> Problem details
Say, as a bare number, how many lines of the listing contain "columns".

> Data excerpt

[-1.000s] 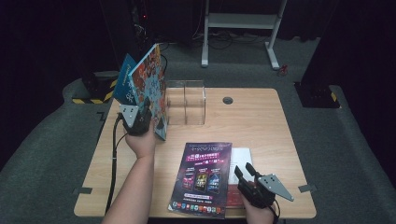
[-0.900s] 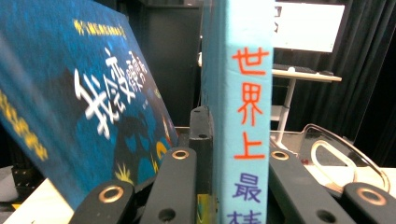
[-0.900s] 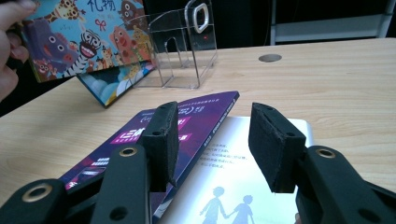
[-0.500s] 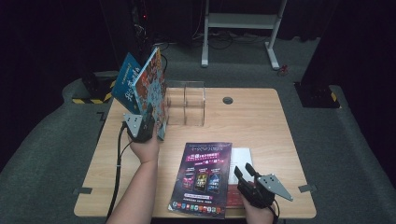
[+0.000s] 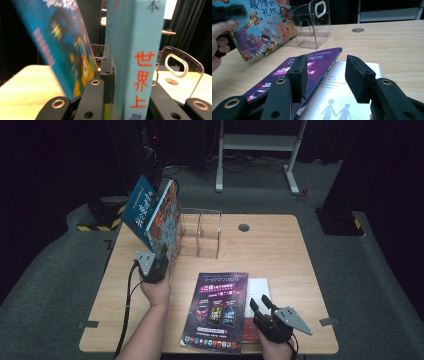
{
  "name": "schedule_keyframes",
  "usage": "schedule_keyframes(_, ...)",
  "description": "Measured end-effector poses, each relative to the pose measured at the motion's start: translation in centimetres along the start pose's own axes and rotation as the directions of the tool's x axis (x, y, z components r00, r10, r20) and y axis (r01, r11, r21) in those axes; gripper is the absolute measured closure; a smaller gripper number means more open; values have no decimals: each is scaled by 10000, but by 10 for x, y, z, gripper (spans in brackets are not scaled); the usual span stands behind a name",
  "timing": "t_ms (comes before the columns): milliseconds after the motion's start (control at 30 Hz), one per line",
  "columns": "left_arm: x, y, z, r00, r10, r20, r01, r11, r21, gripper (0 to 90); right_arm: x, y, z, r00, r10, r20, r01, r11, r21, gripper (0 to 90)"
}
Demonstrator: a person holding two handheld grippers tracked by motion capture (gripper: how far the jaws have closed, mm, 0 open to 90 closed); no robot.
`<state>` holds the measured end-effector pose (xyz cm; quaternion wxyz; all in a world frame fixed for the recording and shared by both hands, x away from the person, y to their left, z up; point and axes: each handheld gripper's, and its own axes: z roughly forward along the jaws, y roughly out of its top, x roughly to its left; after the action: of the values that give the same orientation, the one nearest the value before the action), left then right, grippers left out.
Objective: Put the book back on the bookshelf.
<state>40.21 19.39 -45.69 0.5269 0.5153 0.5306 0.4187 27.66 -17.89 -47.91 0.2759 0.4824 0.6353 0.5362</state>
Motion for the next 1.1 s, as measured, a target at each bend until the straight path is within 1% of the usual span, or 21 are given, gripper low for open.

> Task answer
2